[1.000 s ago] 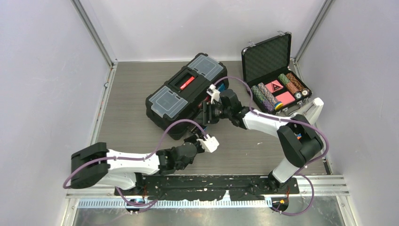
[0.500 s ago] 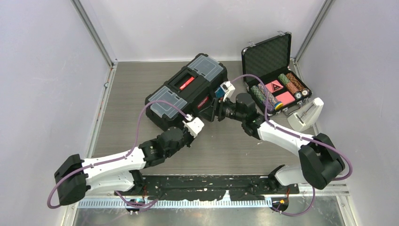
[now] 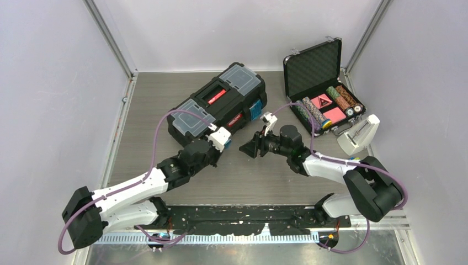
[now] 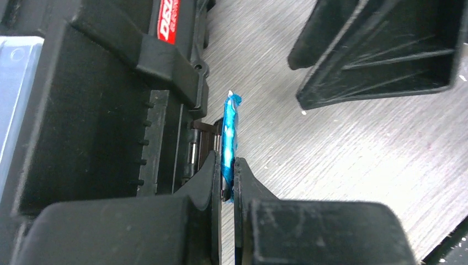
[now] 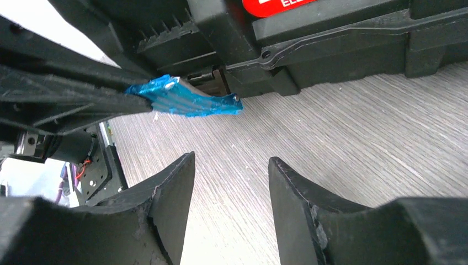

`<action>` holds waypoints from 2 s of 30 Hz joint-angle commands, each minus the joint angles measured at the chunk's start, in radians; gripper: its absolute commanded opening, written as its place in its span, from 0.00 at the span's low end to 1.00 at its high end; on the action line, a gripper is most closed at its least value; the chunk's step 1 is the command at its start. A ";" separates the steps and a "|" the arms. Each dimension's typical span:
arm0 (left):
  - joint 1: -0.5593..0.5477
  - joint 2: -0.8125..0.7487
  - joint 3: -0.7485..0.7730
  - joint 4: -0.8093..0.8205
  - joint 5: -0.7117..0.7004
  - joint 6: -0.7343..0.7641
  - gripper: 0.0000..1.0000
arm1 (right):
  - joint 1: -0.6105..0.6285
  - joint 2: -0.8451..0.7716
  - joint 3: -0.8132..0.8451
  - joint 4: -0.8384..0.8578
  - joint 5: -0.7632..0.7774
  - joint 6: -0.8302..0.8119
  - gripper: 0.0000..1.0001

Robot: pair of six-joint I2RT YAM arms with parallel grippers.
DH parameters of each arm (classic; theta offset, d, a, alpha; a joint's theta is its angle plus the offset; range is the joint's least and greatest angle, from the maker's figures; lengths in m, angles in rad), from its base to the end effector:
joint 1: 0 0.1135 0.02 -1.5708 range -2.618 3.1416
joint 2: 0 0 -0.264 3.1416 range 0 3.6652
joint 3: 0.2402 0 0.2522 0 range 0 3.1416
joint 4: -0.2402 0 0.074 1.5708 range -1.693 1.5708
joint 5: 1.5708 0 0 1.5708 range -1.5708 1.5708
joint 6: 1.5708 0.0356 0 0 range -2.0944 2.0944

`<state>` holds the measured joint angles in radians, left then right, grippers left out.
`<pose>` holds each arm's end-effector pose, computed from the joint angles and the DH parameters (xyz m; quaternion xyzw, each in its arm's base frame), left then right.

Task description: Pack the tool kit

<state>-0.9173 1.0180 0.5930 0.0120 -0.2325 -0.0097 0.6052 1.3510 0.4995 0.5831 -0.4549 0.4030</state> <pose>0.1456 -0.1767 0.2482 0.3075 0.7751 -0.1561 0.5295 0.2141 0.1671 0.1983 -0.2142 0.7571 0.4423 0.4304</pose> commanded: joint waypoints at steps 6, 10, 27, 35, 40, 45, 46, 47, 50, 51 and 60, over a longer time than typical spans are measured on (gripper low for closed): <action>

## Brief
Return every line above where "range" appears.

## Output below
DH parameters of each arm (classic; theta offset, d, a, alpha; a joint's theta is its angle plus the offset; range is the joint's least and greatest angle, from the maker's figures; lengths in m, angles in rad), from its base to the end effector:
joint 1: 0 0.1135 0.02 -1.5708 range -2.618 3.1416
joint 2: 0 0 -0.264 3.1416 range 0 3.6652
joint 3: 0.2402 0 0.2522 0 range 0 3.1416
joint 4: -0.2402 0 0.074 1.5708 range -1.693 1.5708
joint 5: 1.5708 0 0 1.5708 range -1.5708 1.5708
joint 6: 1.5708 0.0356 0 0 range -2.0944 2.0944

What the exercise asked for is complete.